RECORDS TO USE:
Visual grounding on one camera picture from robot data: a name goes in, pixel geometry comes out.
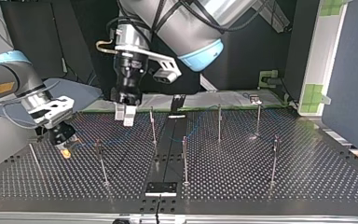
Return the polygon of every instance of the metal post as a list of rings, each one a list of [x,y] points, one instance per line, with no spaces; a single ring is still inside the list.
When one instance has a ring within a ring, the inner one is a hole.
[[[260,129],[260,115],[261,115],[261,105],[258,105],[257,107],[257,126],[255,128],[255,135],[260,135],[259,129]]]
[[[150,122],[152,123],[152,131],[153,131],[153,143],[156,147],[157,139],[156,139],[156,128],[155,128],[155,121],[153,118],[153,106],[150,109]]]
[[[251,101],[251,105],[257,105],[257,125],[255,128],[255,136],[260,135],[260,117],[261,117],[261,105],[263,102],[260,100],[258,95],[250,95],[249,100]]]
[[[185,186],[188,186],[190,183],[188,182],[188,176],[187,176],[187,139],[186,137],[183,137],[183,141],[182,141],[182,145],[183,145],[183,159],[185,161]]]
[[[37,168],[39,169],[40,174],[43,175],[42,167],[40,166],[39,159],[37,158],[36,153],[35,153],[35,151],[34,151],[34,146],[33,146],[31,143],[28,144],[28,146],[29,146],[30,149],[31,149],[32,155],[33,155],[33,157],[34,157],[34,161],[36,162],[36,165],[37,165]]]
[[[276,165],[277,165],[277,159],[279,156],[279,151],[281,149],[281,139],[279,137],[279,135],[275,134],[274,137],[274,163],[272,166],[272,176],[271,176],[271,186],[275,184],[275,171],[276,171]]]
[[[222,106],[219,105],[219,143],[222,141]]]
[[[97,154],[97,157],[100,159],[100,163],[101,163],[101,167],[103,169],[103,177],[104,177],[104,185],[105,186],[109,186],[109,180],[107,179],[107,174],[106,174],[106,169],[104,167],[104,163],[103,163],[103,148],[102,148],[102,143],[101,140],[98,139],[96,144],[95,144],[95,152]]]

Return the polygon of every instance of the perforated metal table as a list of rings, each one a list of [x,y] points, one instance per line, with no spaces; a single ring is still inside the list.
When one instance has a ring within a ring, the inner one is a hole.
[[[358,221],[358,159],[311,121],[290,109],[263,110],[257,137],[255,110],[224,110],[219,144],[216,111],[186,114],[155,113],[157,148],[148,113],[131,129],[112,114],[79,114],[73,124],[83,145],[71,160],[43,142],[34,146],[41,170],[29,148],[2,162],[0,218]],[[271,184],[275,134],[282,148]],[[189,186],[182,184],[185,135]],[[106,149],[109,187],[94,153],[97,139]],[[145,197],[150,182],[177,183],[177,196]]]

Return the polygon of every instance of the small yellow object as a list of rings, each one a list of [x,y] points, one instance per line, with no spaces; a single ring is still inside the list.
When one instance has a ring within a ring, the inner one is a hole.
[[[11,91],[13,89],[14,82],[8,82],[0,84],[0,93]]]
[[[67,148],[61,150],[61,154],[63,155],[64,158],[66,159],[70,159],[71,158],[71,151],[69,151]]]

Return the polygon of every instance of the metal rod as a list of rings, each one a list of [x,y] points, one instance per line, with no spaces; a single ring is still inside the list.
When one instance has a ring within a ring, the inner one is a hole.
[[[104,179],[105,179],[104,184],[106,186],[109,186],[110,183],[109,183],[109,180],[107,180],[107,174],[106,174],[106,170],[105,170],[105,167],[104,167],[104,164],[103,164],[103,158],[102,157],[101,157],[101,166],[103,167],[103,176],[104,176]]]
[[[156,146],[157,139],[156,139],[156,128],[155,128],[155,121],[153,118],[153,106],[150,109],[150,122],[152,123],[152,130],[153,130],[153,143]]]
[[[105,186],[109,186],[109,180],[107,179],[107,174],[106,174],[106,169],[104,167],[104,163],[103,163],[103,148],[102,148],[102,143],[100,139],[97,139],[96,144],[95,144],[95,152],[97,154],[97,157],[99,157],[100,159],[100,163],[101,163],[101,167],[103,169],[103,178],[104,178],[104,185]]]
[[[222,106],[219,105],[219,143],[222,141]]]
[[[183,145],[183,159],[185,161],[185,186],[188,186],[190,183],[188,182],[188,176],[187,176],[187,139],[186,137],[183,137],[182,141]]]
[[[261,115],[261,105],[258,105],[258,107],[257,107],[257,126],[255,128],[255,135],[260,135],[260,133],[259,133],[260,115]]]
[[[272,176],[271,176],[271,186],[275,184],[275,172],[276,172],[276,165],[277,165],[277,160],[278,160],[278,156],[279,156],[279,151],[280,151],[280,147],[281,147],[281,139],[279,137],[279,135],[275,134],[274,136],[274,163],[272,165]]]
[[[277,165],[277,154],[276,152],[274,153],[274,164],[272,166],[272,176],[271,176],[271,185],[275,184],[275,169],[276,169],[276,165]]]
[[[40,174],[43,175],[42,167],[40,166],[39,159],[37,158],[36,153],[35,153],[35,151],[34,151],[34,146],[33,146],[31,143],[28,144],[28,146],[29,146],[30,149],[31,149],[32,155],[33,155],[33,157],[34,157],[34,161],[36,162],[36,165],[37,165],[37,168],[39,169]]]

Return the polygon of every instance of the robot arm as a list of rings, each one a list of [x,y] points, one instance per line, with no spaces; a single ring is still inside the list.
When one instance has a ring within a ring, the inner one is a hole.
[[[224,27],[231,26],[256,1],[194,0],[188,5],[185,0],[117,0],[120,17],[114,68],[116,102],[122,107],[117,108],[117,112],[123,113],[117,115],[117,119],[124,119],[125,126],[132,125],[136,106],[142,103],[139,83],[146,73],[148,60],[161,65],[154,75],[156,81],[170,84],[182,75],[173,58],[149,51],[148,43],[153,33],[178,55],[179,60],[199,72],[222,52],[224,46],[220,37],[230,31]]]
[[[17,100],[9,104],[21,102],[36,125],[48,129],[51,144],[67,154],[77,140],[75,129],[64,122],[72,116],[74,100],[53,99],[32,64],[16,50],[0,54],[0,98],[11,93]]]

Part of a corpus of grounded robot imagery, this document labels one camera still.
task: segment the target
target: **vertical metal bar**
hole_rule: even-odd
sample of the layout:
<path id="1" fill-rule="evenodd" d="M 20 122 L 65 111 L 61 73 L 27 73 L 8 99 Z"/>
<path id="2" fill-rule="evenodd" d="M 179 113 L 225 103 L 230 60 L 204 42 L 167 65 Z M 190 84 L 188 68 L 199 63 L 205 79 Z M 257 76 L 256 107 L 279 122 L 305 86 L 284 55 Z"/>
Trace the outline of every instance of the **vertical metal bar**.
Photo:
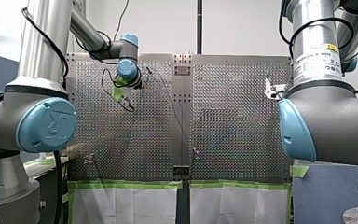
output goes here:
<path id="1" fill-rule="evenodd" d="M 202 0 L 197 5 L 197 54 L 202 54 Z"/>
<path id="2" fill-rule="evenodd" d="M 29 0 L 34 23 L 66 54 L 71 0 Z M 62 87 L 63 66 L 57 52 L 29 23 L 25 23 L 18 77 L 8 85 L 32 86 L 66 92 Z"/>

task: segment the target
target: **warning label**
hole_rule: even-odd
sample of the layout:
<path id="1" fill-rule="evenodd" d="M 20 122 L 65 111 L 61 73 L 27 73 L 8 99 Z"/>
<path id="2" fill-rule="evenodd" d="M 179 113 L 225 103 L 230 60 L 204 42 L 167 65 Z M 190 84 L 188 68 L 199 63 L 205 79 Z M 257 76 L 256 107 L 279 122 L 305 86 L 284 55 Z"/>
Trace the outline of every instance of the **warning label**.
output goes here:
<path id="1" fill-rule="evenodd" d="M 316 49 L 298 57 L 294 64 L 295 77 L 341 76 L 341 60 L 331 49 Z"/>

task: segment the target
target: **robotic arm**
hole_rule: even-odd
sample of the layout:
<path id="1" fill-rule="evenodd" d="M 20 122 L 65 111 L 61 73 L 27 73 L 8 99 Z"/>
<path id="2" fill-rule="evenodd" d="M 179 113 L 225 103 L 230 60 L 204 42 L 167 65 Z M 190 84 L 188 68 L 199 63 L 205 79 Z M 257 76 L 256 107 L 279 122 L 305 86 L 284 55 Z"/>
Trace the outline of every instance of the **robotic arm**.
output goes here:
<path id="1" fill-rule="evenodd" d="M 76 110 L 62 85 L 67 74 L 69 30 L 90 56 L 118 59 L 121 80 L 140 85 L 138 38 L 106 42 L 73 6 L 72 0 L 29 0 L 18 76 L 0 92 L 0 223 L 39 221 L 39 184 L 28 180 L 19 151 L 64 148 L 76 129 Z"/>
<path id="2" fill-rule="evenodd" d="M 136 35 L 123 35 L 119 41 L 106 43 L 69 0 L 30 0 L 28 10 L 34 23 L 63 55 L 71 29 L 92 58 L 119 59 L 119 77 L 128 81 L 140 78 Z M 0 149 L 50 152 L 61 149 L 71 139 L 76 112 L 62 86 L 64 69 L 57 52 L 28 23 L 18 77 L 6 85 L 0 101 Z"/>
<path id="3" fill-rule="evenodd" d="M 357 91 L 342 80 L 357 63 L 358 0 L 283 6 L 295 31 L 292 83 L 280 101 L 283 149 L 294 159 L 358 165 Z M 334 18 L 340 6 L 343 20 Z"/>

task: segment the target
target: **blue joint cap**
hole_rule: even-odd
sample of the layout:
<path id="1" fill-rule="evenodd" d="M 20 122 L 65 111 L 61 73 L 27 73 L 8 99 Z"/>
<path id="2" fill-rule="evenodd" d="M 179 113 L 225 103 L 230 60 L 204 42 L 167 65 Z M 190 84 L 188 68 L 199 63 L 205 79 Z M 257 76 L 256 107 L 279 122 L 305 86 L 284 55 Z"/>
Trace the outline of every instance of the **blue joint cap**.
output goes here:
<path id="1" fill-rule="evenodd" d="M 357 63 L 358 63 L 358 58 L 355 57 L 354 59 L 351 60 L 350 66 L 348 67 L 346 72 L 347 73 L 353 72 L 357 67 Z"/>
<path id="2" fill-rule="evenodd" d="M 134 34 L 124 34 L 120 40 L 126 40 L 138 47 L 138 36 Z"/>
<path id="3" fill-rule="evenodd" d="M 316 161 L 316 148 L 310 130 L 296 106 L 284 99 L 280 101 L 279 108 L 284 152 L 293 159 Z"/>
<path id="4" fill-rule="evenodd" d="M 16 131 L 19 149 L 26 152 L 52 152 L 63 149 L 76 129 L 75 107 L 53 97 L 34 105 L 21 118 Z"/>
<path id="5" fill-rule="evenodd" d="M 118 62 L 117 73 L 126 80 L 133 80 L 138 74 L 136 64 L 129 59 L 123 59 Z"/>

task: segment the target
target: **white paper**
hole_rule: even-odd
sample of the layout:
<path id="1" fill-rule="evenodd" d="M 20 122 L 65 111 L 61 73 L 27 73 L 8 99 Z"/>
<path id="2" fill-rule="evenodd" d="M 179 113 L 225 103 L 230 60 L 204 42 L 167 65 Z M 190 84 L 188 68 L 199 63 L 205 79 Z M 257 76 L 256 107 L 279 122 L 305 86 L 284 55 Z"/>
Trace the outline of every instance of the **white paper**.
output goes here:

TASK DETAILS: Please copy each line of the records above in which the word "outline" can be found.

ANSWER SECTION:
Trace the outline of every instance of the **vertical metal bar**.
Trace the outline of every instance of the **warning label**.
Trace the outline of every instance of the **robotic arm**.
Trace the outline of every instance of the **blue joint cap**.
Trace the outline of every instance of the **white paper**.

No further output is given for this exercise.